Obama, in the meantime, even issued what he called “a new goal for America.”
“I’m also issuing a new goal for America: Let’s cut in half the energy wasted by our homes and businesses over the next 20 years. We'll work with the states to do it. Those states with the best ideas to create jobs and lower energy bills by constructing more efficient buildings will receive federal support to help make that happen,” he said.
But Tim Wigley, president of the Western Energy Alliance, called the president’s hand on the SOTU proposal.
“Time and time again President Obama says the right things publicly when he talks about our nation’s energy and economic potential,” Wigley said.
“However, while touting the success of increased oil and natural gas production in America, he continues to ignore the fact that those increases are almost exclusively on state and private lands, and that federal lands are not keeping pace.”
Wigley noted that Obama only briefly mentioned energy from public lands -- as a pretext for proposing an Energy Security Trust Fund that is designed, according to the president, “to get American cars and trucks off oil for good.”
But Wigley said that the Obama administration is ignoring the fact that unlocking federal lands for further natural gas and shale oil development could help not only our energy outlook – but create thousands of jobs and increase government revenues.
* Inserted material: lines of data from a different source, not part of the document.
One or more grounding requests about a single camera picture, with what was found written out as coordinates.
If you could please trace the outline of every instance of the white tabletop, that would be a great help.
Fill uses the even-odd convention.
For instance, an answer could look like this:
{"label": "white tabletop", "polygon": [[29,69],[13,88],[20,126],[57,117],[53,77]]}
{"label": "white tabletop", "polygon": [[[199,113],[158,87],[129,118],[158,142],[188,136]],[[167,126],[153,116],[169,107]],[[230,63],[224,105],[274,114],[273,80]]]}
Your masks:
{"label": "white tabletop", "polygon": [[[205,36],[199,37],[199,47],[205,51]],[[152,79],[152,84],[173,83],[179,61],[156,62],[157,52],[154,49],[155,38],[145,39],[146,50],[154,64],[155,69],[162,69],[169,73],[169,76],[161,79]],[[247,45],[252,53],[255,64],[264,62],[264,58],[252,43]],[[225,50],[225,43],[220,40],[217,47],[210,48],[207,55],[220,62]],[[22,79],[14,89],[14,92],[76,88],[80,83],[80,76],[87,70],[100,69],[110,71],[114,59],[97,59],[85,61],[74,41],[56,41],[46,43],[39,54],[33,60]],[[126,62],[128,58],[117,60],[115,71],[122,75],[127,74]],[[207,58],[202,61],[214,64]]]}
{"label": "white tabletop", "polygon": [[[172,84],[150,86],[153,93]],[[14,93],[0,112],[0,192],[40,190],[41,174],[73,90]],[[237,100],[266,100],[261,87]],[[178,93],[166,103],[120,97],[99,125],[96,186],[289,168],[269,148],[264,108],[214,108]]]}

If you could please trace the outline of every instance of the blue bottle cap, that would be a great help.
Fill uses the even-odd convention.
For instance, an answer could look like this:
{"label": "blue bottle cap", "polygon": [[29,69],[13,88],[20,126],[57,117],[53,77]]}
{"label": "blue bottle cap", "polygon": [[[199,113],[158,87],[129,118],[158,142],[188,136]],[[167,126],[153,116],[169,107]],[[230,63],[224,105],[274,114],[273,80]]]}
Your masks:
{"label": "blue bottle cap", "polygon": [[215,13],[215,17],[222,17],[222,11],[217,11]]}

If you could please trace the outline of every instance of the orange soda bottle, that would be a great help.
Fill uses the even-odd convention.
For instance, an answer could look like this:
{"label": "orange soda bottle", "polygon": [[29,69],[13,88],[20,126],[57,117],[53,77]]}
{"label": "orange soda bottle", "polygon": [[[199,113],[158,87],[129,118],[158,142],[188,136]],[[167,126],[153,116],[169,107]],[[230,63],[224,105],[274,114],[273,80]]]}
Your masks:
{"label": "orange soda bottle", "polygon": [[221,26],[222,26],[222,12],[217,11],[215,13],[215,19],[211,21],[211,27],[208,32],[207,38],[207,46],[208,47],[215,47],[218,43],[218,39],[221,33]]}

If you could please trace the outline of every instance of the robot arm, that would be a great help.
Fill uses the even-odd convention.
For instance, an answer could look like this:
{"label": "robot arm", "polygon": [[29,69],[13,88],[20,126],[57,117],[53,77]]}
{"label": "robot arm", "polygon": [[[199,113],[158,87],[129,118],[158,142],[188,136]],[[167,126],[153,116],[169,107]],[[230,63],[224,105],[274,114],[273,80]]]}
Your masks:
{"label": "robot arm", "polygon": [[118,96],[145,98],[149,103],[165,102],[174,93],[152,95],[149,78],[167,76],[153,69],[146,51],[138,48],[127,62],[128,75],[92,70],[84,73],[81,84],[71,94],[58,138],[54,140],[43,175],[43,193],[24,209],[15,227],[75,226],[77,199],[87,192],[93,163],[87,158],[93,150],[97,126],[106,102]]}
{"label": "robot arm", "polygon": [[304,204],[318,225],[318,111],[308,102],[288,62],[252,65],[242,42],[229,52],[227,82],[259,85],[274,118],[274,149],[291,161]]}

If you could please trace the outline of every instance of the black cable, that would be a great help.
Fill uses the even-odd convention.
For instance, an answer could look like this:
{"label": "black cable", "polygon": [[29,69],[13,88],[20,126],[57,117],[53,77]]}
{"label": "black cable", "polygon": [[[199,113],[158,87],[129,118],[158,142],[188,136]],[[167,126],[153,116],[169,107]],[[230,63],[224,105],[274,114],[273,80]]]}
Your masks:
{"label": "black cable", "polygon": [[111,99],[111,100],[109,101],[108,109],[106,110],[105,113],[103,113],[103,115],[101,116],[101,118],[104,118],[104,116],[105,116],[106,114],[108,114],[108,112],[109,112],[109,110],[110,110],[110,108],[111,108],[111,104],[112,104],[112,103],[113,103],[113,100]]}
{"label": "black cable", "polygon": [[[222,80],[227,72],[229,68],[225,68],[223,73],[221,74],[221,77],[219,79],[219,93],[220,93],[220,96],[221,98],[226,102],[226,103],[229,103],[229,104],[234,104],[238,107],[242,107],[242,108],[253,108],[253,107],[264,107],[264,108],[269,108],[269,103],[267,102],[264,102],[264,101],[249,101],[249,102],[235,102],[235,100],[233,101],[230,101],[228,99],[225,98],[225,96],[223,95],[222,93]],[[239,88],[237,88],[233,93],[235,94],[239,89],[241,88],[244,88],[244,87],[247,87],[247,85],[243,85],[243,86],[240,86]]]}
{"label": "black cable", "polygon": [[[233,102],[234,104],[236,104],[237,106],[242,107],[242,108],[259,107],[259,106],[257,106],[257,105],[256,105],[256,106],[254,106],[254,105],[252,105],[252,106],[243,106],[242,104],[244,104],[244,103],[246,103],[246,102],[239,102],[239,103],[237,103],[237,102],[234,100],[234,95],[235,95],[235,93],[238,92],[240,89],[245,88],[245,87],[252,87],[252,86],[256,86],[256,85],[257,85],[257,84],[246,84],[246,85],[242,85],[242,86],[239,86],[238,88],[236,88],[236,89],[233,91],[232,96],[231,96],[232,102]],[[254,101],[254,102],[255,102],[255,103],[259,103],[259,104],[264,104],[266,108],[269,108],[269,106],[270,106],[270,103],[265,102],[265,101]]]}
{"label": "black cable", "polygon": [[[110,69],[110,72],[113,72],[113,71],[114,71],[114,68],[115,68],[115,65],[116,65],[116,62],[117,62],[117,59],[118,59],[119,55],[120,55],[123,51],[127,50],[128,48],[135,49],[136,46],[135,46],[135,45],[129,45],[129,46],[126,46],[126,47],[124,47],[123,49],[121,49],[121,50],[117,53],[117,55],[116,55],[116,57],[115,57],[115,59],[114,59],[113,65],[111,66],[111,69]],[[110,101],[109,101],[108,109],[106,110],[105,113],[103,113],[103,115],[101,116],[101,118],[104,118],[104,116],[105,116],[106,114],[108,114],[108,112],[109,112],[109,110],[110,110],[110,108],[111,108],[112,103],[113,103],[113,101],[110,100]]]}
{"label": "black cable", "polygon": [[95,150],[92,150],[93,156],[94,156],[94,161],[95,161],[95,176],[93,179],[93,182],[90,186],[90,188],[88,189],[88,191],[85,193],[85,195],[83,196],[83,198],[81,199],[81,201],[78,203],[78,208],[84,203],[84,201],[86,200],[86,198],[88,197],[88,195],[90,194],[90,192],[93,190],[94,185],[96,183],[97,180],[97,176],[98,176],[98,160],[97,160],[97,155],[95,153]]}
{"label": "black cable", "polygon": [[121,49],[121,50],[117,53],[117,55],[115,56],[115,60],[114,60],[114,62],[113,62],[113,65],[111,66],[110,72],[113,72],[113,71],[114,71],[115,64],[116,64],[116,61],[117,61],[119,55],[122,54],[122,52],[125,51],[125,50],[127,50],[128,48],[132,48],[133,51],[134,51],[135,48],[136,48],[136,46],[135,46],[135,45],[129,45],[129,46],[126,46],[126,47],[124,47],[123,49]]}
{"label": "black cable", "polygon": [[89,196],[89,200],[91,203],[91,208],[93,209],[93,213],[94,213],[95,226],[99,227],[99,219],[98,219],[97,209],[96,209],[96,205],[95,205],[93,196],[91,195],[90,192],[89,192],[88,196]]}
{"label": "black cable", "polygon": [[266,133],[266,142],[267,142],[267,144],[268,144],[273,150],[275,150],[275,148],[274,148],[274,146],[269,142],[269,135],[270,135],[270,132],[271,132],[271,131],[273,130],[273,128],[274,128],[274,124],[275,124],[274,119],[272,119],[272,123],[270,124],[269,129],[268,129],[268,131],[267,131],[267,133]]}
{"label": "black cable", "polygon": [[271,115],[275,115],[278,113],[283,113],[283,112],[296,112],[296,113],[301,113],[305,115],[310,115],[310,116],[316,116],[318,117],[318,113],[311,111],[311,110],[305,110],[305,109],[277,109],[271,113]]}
“Responsible development of America’s oil and natural gas resources on federal lands in the West remains one of the most effective yet underutilized solutions to creating jobs and increasing revenue for the federal treasury,” he said.
“We can replicate the energy, economic and employment successes of places like North Dakota if the President would adjust his policies and allow greater regulatory certainty on federal lands,” continued Wigley.
Meanwhile, Rep. Fred Upton (R-Mich.), the chairman of the U.S. House Energy and Commerce Committee, called on Obama to address the “real” energy concerns of Americans -- by approving the Keystone XL pipeline.
With a stroke of the pen, the president could unleash (a) $7 billion private sector investment,” Upton said. “The Keystone XL pipeline (is) a critical link between Canada’s rich energy supplies and American energy refineries, small businesses, and families. Yet nowhere in this evening’s blueprint for the president’s policy vision was this critical middle-class jobs project.”
The Keystone XL pipeline would bring shale oil from Canada’s tar sands down to American refineries. Though Obama has agreed to let construction begin on a southern leg of the project starting in Cushing, Okla., the president rejected the original proposal for the pipeline in 2011, and the State Department stymied the project by refusing to issue a federal permit.
Pipeline opponents have urged the president to deny the federal permit for the project, which is required because the Canada-to-Texas pipeline crosses an international border.
Some of the most opposition comes from Nebraska. Environmental groups say it would contaminate the Ogallala aquifer, a massive groundwater supply.
But in January, Nebraska Gov. Dave Heineman approved a new route for the Keystone XL oil pipeline that avoids the state's environmentally sensitive Sandhills region.
The Republican governor sent a letter to Obama and then-Secretary of State Hillary Clinton saying he would allow the pipeline to proceed through his state.